Gordon Seidoh Worley Sep 11, 2020, 1:28 AM
4 points
0
You seem to be approaching a kind of reasoning about this similar to something I’ve explored in a slightly different way (reducing risk of false positives in AI alignment mechanism design). You might find it interesting.
- Anirandis Sep 11, 2020, 3:47 AM
  2 points
  0
  Parent
  Seems a little bit beyond me at 4:45am—I’ll probably take a look tomorrow when I’m less sleep deprived (although still can’t guarantee I’ll be able to make it through then; there’s quite a bit of technical language in there that makes my head spin.) Are you able to provide a brief tl;dr, and have you thought much about “sign flip in reward function” or “direction of updates to reward model flipped”-type errors specifically?
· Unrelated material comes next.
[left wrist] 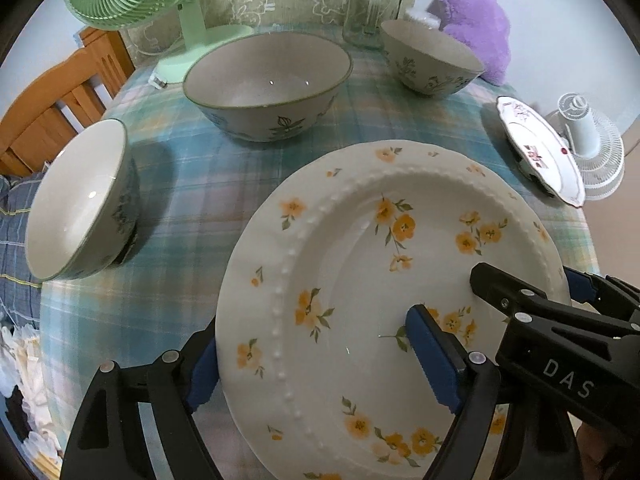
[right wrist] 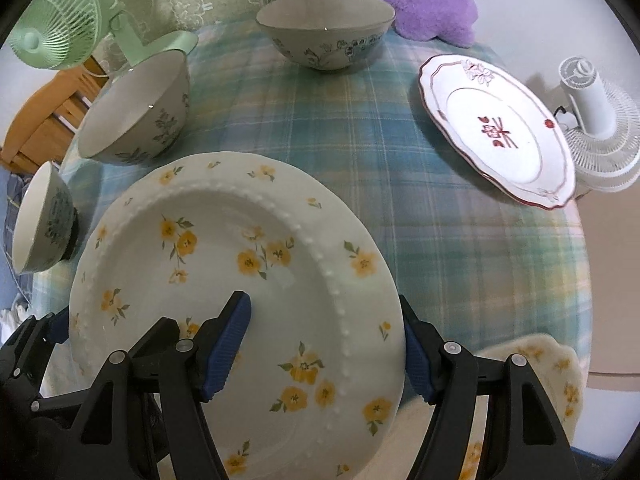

It seems like these particularly nasty bugs could plausibly be mitigated more easily than avoiding false positives (as you defined them in the arxiv’s paper’s abstract) in general.
  - Zack_M_Davis Sep 11, 2020, 3:22 PM
    9 points
    0
    Parent
    Sleep is very important! Get regular sleep every night! Speaking from personal experience, you don’t want to have a sleep-deprivation-induced mental breakdown while thinking about Singularity stuff!
    - Anirandis Sep 11, 2020, 4:02 PM
      4 points
      0
      Parent
      My anxieties over this stuff tend not to be so bad late at night, TBH.
  - Gordon Seidoh Worley Sep 11, 2020, 4:50 PM
    3 points
    0
    Parent
    Actually, I’m not sure that sign flips are easier to deal with. A sentiment I’ve heard expressed before is that it’s much easier to trim something to more a little more or less of it, but it’s much harder to know if you’ve got it pointed in the right direction or not. Ultimately, addressing false positives though ends up being about these kind of directional issues.
    - Anirandis Sep 11, 2020, 5:10 PM
      2 points
      0
      Parent
      it’s much harder to know if you’ve got it pointed in the right direction or not
      Perhaps, but the type of thing I’m describing in the post is more preventing worse-than-death outcomes even if the sign is flipped (by designing a reward function/model in such a way that it’s not going to torture everyone if that’s the case.)
      This seems easier than recognising whether the sign is flipped or just designing a system that can’t experience these sign-flip type errors; I’m just unsure whether this is something that we have robust solutions for. If it turns out that someone’s figured out a reliable solution to this problem, then the only real concern is whether the AI’s developers would bother to implement it. I’d much rather risk the system going wrong and paperclipping than going wrong and turning “I have no mouth, and I must scream” into a reality.